If you were to check out my interview with C. Thi Nguyen, you’ll find he made a really interesting remark related to this. Nguyen believes that in our modern thought-world, quantified evidence always trumps qualitative evidence. But he also believes that many of our core human values, the ones that give our lives a sense of meaning, aren’t easily quantified. In the case of TruYouth/ChildTrack, I think we see this quite clearly. Reducing abductions is good, of course, but it is also easily measured. Intangibles like privacy or trusting your child are not.
Lasch mentions that the narcissist is also afraid of dependence. I don’t see this explored much in The Circle.




Probably my favorite lines of the book so far:
"No you don't. Mae, you're just unable to allow anything to live inside a room. My work exists in one room. It doesn't exist anywhere else. And that's how I intend it."
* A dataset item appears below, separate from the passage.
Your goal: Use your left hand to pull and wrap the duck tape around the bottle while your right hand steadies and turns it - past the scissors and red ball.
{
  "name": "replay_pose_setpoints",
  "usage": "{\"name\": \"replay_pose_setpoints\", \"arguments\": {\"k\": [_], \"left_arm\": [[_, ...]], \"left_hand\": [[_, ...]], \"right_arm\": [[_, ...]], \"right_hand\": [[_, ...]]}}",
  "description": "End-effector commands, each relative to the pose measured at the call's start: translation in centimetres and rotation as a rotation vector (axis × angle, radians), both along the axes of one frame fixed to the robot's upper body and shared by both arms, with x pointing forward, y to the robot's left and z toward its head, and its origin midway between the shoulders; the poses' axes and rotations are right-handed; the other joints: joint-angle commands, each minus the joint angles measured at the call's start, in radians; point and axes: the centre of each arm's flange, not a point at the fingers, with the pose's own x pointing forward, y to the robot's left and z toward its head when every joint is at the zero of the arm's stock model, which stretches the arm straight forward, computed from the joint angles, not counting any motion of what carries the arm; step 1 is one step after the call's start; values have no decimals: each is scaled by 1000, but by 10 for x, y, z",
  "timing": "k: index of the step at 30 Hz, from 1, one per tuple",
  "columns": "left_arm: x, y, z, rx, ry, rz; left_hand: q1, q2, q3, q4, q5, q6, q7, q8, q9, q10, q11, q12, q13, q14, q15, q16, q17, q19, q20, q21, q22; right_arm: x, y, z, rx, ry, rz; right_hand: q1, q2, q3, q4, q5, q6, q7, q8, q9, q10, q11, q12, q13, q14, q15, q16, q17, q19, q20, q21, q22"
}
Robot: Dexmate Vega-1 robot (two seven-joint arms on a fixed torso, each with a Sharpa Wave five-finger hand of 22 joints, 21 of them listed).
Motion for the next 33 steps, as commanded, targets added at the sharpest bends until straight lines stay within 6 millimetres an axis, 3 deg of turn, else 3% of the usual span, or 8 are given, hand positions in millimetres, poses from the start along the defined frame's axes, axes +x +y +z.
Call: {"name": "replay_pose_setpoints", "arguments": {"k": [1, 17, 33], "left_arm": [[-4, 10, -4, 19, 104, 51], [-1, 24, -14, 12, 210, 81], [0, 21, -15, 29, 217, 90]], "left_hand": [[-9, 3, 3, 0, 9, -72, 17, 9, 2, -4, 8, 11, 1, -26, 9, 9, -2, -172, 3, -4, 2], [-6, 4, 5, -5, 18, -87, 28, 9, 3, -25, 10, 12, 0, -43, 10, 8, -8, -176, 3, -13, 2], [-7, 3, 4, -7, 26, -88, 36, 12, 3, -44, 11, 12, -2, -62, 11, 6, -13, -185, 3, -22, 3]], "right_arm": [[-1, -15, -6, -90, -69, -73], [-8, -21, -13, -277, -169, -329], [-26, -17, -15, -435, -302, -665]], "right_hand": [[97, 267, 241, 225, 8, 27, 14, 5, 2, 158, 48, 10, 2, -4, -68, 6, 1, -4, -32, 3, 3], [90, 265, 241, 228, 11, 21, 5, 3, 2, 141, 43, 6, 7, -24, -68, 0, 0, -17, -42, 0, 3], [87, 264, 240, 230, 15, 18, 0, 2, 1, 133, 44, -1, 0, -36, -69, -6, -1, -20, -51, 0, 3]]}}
I keep thinking about these lines, and wishing that more people's work and art could just exist inside one room, without the pressures of visibility and content and exposure and growth...something so beautiful about it.
This bit of reading had a few massive scenes on the philosophy of the Circle. There was the extended discussion (private than public) between Eamon Bailey and Mae that lead to Mae going clear. These conversations result from Mae stealing the kayak and the fallout of getting caught by the Police.
The 'theft' shows how much the Sea Change cameras can undermine trust. I don't see Mae taking the kayak as theft at all - maybe bad judgement, but not theft. She knew the owner and knew the owner wouldn't mind. She had no intention of keeping it and brought it back to where she found it. She borrowed it, based on the intuitive understanding that the owner Marion was a free spirit and that Marion would trust Mae to borrow the kayak outside of regular hours. When Marion arrived to the police call, she said as much: look, Mae borrows here all the time, this was no big deal, "she has the run of the place." (pg. 273)
But Mae's direct boss Dan just doesn't buy it. (pg. 274) He relies only on the images from the cameras - the explicit things he can see - to understand the situation. The intuitive understanding of the situation between Mae and Marion doesn't count for anything - it's seems nearly impossible for Dan to view the situation that way. Dan trusts the cameras, not human interaction or nuance. Not Mae. We come to C. Thi Nguyen's idea that in our modern thought-world, quantified evidence always trumps qualitative evidence. Or phrased differently the explicit triumphs over the implied.